-- Source material --
+-------+

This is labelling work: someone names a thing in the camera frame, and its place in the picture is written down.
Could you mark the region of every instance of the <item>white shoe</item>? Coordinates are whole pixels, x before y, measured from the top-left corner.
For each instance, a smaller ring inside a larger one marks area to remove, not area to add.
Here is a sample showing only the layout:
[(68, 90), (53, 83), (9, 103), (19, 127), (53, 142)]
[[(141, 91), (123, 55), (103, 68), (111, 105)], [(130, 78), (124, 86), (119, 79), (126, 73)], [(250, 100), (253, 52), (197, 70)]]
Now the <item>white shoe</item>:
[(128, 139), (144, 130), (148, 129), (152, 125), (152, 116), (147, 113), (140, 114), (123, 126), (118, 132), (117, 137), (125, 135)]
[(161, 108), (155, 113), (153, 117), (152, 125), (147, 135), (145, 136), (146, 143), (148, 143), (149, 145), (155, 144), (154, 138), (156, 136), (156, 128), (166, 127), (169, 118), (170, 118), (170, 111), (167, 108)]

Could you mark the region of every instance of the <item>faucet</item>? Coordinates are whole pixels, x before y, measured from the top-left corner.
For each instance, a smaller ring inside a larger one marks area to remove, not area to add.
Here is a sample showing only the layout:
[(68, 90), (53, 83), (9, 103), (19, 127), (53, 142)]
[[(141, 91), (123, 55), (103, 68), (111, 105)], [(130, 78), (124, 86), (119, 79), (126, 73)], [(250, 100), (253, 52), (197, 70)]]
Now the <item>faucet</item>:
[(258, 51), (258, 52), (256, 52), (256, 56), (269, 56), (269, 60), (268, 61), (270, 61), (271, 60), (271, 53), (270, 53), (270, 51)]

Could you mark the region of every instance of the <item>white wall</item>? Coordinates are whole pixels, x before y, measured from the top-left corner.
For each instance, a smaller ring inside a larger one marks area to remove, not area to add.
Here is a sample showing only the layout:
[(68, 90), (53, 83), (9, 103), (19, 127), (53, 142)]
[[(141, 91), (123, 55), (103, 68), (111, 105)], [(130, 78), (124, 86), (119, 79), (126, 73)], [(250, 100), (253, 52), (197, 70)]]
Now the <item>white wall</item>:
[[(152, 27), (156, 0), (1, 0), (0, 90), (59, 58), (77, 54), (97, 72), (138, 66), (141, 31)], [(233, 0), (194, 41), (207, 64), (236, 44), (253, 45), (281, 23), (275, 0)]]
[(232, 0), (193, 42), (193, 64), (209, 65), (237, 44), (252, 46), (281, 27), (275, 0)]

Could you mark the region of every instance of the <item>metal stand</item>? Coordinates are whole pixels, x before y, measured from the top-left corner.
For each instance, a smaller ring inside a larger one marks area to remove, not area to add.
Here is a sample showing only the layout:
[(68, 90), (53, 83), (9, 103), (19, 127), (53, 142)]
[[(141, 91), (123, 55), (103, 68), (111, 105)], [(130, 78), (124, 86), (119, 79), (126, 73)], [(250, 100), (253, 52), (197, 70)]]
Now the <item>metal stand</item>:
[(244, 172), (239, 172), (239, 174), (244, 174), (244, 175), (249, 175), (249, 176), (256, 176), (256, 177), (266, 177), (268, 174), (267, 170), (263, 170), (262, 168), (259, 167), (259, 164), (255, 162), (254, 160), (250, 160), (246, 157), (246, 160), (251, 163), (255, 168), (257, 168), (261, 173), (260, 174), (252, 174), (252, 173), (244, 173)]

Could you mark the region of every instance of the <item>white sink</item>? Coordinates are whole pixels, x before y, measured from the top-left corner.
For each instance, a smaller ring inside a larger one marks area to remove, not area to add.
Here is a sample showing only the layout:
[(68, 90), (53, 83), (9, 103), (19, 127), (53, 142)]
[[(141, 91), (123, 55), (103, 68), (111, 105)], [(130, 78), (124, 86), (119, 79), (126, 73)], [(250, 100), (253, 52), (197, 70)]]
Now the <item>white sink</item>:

+-------+

-- Work task --
Look through the entries for lines containing the word "region" and return each one.

-- Response below --
Could you mark the region of every instance of the <item>white shoe</item>? Coordinates are whole pixels, x before y, measured from the top-left corner.
Could you mark the region of every instance of the <item>faucet</item>? Coordinates are whole pixels, x before y, measured from the top-left corner.
Could you mark the region of every instance of the <item>white wall</item>? Coordinates are whole pixels, x before y, measured from the top-left corner.
Could you mark the region of every instance of the <item>metal stand</item>? Coordinates are whole pixels, x before y, measured from the top-left corner.
Could you mark the region of every instance of the <item>white sink</item>? Coordinates are whole pixels, x before y, measured from the top-left corner.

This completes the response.